O desfecho primário foi um composto de morte ou readmissão hospitalar em 90 dias após a admissão inicial. Desfechos secundários incluíram mortalidade em 90 dias, reinternação no mesmo período, tempo de internação, início de hemodiálise em 90 dias, visita à emergência em até 90 dias e alta para instituição diferente de casa (asilo e outras instituições de longa permanência). Os dados foram obtidos de bancos de dados administrativos de saúde. O plano era envolver 16 hospitais, com taxa de internação acima de 1500 pacientes durante o período total de estudo, mas devido à pandemia de COVID-19 os autores interromperam o trabalho após inclusão de 7 instituições. Caso conseguissem ao menos 12 hospitais (com 144 mil internações), o tamanho amostral seria suficiente para demonstrar a diferença de 1% no desfecho composto, com base em dados administrativos do ano completo de 2013. Porém, os autores resolveram analisar os resultados e estabeleceram algumas metas de diferenças entre os grupos para uma menor tamanho de amostra.
Resultados
Foram disponíveis os dados de 43.626 pacientes elegíveis no desfecho primário. Os grupos foram bastante similares, com idade média de 58 anos, quase 60% do sexo feminino, cerca de 40% de internações clínicas e 40% cirúrgicas, 17% de obstetrícia e 0,6% por doenças mentais. O número de comorbidades também foi semelhante nos dois grupos. Quatro hospitais foram randomizados para restringir salina para o primeiro período e 3 com Ringer para o primeiro intervalo. A aderência ao uso de salina foi maior que do Ringer lactato (93,6% versus 78,2%, respectivamente) – o que reflete uso habitual da primeira solução. A incidência do desfecho primário foi de 20,3% com a solução de Ringer com lactato e 21,4% com a solução salina. A diferença ajustada foi de -0,53 pontos percentuais (intervalo de confiança de 95%, -1,85 a 0,79; p=0,35), ou seja, sem diferença significativa. Os resultados para todos os desfechos secundários foram semelhantes: mortalidade em torno de 7%, reinternação em torno de 15%, visitas à emergência 21%, início de hemodiálise em torno de 0,5%. Cerca de 16% dos pacientes tiveram alta para instituições que não eram domicílio. Não foram relatados eventos adversos graves. Subgrupos de sepse (437 pacientes) e traumatismo craniano (90) foram pequenos, mas com resultados iguais entre as duas soluções usadas. Apenas o subgrupo de pacientes com mais de 80 anos (n=7085) teve aparente benefício com Ringer lactato, o que gera apenas especulação se há real benefício.

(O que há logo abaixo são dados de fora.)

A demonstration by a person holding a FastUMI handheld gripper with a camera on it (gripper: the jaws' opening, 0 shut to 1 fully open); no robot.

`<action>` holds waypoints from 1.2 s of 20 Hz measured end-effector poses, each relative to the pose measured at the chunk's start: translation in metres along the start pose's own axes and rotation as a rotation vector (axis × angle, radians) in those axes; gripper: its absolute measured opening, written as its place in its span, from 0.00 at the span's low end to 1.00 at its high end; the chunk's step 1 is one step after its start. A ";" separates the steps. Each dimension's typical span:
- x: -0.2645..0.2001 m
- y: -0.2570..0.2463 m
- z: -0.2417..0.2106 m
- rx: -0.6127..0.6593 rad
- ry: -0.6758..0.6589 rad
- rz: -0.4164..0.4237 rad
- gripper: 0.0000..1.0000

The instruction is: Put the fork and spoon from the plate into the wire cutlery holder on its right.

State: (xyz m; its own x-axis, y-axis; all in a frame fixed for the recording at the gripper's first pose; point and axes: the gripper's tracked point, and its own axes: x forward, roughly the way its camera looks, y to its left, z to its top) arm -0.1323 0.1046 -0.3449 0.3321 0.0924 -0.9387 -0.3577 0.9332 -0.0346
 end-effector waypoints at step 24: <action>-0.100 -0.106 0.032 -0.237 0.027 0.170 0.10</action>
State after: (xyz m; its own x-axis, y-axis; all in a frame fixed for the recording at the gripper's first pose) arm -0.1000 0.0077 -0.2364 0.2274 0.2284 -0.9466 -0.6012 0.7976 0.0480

É claro que o tamanho amostral foi menor que o planejado, mas os autores enfatizam que a diferença de 1% no desfecho composto só apareceria com centenas de milhares de pacientes, o que não parece ser clinicamente significativo para a nossa prática diária no hospital.
Mensagens para o dia-a-dia
Uma política hospitalar para administrar solução de Ringer lactato em vez de solução salina resultou em incidência semelhante de morte ou readmissão hospitalar em 90 dias após a admissão inicial.